**WHAT THE TASK REQUIRES**
Range to reproduce from the entries below: the line with "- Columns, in", the line with "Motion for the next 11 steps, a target", and every line in between. Give them exactly and give nothing else.

DATA FOR PROCESSING Block Start

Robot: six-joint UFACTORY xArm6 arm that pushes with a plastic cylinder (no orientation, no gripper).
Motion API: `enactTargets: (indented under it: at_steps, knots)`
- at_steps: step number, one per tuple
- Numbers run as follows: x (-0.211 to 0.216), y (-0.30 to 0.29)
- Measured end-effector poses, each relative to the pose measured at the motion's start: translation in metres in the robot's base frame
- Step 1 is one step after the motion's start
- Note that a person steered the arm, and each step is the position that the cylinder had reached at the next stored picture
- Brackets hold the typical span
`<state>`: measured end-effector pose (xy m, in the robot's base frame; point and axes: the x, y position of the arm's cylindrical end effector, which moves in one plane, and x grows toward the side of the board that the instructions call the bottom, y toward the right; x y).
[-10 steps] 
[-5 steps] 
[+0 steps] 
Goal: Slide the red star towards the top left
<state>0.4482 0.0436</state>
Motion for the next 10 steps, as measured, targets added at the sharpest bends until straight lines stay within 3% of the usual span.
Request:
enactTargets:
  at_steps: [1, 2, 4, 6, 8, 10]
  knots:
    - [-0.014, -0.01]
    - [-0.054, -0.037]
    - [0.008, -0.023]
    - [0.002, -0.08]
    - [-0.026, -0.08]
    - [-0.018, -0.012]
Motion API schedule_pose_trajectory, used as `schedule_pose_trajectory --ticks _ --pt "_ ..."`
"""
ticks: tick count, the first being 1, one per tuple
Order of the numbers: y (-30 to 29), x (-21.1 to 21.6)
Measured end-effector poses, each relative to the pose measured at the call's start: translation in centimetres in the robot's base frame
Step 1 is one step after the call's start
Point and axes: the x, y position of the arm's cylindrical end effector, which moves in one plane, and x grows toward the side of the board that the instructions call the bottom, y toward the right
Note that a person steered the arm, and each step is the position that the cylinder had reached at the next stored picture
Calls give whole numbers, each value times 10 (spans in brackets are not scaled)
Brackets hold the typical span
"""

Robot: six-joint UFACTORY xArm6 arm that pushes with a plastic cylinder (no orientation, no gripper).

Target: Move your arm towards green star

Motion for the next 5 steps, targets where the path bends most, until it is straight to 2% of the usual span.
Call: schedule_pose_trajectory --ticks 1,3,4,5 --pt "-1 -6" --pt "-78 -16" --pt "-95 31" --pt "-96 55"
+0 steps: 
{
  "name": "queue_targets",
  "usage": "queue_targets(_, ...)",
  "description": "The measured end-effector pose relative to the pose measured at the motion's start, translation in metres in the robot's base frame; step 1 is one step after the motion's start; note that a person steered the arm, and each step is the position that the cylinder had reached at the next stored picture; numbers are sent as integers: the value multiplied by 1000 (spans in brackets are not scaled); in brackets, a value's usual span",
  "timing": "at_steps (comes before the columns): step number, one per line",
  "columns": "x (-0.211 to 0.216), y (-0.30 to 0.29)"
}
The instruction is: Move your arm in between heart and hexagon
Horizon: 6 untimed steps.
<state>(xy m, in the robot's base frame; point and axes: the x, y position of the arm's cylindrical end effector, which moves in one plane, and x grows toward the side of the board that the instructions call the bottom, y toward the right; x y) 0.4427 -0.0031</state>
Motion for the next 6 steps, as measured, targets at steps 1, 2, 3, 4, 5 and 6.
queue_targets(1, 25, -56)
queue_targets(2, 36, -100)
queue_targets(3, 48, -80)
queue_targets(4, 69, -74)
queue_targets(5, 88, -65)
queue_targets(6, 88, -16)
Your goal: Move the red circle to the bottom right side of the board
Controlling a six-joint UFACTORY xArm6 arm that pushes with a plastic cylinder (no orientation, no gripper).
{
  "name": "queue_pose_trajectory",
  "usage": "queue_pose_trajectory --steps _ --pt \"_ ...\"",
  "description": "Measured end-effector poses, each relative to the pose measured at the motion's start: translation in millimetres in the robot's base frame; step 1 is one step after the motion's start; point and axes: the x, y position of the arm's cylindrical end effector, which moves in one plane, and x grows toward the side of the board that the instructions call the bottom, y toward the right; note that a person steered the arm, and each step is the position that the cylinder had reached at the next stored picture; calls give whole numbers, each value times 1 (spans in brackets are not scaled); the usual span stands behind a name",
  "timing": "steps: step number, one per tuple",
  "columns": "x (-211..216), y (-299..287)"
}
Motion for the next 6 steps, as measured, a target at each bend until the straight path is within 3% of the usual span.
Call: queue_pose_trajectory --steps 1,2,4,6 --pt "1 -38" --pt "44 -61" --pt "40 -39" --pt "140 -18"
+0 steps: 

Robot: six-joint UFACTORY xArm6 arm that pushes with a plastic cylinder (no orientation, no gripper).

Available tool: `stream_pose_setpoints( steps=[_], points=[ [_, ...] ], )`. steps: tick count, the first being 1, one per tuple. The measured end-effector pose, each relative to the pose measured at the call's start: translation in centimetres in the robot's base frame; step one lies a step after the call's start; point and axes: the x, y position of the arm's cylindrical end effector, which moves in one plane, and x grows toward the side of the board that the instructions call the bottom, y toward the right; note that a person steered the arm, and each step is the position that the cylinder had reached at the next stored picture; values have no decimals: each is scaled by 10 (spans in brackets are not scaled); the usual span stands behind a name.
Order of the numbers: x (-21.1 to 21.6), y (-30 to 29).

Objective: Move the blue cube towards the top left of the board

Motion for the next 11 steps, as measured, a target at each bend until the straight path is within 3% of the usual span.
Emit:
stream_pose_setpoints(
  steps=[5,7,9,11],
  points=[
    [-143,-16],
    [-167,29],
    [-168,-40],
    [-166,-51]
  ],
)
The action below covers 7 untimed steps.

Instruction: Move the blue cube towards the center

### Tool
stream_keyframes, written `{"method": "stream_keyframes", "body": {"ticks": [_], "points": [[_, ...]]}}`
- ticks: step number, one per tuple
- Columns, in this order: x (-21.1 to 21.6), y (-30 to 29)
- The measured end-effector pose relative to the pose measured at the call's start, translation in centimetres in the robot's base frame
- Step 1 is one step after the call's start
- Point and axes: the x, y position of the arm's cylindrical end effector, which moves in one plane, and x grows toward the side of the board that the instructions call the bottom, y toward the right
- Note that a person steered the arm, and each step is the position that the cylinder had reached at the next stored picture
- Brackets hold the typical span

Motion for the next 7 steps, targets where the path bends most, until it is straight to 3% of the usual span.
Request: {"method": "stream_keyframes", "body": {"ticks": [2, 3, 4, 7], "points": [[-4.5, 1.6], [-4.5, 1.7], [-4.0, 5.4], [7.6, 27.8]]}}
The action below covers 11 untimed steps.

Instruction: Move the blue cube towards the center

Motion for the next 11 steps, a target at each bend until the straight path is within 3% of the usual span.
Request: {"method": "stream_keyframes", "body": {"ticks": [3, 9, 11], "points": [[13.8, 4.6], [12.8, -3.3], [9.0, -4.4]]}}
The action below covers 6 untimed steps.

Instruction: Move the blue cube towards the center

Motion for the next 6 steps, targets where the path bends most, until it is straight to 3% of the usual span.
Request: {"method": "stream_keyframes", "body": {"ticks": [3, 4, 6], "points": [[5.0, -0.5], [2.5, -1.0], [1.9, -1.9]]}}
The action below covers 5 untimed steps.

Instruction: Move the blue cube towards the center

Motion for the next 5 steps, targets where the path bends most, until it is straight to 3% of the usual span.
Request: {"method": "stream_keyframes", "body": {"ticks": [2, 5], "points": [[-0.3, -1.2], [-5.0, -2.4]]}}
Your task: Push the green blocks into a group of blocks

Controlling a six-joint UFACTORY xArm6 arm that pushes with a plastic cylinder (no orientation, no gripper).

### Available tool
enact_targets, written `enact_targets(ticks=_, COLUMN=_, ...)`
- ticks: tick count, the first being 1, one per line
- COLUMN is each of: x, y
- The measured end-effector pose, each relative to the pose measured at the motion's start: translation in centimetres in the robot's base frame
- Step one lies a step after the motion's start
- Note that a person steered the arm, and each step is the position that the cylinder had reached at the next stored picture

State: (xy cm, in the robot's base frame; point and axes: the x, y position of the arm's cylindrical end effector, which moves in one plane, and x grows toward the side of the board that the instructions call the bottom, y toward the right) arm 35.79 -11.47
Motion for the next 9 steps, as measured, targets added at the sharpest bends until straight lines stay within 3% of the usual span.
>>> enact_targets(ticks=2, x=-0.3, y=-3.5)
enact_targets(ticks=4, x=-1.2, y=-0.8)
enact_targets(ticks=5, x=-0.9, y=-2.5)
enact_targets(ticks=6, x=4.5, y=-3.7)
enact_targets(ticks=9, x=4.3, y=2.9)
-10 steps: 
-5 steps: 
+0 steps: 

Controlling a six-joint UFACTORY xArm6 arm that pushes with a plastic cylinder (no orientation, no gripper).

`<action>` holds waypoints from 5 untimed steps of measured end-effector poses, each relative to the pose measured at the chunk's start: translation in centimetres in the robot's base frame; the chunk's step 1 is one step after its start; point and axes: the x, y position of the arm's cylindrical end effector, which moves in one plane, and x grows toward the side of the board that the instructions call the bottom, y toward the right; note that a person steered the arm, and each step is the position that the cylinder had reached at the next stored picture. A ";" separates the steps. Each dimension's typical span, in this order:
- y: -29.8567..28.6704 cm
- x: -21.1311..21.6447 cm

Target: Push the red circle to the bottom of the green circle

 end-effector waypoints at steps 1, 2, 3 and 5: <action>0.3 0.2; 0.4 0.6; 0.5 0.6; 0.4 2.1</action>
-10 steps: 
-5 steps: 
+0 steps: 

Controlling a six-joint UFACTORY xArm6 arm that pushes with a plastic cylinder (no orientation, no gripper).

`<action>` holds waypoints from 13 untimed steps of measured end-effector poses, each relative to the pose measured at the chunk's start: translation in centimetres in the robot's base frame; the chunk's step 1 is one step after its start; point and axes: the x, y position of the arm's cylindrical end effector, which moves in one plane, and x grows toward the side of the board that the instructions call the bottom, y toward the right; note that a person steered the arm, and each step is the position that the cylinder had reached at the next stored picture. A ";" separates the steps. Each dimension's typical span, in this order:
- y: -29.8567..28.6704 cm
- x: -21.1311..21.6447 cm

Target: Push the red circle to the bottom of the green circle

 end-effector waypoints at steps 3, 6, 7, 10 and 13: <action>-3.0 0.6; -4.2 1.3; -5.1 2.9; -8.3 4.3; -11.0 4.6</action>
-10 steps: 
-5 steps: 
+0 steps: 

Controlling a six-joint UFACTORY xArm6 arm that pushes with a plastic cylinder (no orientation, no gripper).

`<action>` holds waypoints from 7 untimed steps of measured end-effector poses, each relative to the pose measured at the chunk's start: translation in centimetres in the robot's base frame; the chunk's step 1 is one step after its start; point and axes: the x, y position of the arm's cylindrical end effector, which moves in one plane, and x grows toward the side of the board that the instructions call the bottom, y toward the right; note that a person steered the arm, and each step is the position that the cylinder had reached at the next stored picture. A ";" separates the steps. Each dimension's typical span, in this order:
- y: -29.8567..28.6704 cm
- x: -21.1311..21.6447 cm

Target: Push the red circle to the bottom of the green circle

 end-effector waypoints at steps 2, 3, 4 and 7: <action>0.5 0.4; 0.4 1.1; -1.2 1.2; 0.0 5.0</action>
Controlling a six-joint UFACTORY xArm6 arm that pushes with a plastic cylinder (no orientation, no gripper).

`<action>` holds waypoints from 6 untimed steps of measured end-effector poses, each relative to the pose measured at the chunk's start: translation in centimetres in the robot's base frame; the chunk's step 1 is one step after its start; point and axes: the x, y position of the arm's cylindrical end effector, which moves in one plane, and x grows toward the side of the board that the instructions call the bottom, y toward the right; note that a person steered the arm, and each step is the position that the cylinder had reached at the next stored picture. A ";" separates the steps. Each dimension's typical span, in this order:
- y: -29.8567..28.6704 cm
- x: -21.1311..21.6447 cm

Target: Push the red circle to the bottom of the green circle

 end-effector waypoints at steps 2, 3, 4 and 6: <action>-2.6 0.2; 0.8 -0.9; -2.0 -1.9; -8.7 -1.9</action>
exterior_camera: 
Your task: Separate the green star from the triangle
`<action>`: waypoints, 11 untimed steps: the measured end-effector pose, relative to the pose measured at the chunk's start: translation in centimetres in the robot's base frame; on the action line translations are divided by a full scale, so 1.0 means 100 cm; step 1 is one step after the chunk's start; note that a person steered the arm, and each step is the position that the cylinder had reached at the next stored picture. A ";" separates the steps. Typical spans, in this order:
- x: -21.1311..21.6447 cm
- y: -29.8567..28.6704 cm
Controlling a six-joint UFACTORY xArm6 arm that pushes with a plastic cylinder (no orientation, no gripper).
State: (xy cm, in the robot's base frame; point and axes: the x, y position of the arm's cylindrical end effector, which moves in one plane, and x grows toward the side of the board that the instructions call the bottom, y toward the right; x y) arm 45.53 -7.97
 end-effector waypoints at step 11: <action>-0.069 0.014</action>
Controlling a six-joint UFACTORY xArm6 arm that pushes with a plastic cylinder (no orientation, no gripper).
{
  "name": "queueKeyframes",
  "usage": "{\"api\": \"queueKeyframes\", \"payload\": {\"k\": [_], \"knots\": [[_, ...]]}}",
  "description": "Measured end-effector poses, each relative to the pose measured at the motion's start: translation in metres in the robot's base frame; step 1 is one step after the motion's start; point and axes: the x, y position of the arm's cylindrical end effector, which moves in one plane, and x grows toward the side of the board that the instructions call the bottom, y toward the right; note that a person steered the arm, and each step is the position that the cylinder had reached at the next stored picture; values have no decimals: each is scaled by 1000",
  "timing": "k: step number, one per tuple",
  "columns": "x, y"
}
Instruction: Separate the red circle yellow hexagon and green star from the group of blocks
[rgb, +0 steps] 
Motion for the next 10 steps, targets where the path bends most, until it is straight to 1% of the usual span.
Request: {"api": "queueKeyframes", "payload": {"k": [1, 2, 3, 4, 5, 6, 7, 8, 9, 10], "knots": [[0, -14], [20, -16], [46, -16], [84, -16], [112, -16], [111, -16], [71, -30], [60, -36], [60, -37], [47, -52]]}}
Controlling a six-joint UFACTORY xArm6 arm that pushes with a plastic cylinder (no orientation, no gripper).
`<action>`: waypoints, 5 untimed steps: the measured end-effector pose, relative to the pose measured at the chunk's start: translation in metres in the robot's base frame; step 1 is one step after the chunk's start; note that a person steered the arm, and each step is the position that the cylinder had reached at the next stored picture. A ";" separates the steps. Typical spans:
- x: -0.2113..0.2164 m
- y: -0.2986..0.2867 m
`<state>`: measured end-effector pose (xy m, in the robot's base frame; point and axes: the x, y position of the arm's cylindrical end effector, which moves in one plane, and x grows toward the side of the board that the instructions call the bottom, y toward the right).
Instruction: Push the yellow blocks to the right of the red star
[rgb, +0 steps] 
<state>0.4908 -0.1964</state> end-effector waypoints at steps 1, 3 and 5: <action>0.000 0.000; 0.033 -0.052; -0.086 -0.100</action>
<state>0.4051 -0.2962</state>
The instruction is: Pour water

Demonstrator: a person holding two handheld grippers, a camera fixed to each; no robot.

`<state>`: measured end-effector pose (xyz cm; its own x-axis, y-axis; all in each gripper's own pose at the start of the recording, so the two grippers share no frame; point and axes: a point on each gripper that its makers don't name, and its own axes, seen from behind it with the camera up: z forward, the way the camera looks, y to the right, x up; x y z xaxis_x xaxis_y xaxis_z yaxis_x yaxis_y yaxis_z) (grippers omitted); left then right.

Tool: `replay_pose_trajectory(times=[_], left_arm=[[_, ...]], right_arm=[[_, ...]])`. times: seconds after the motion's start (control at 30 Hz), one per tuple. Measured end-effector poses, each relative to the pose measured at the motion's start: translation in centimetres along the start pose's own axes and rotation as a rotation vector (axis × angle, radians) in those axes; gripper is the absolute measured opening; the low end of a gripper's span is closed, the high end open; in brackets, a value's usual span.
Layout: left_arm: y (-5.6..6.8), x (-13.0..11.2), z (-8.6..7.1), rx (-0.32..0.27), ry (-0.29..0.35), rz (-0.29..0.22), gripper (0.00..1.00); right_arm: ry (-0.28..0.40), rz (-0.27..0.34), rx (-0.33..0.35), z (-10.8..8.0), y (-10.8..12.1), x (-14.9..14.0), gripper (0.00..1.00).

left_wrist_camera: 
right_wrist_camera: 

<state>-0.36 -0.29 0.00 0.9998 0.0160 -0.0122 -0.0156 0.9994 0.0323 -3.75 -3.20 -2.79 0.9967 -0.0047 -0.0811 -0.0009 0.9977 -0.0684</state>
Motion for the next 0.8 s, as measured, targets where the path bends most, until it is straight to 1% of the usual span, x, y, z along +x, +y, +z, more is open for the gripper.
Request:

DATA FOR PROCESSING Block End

**SOLVED PROBLEM**
- Columns, in this order: x (-21.1 to 21.6), y (-30 to 29)
- The measured end-effector pose relative to the pose measured at the call's start, translation in centimetres in the robot's base frame
- Step 1 is one step after the call's start
- Point and axes: the x, y position of the arm's cylindrical end effector, which moves in one plane, and x grows toward the side of the board that the instructions call the bottom, y toward the right
- Note that a person steered the arm, and each step is the position that the cylinder had reached at the next stored picture
- Brackets hold the typical span

Motion for the next 7 steps, targets where the path bends most, until it is straight to 3% of the usual span.
Request: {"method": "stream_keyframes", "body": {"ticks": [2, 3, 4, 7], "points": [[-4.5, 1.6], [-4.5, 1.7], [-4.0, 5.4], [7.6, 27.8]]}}
The action below covers 11 untimed steps.

Instruction: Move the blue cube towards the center

Motion for the next 11 steps, a target at each bend until the straight path is within 3% of the usual span.

The answer given here is complete.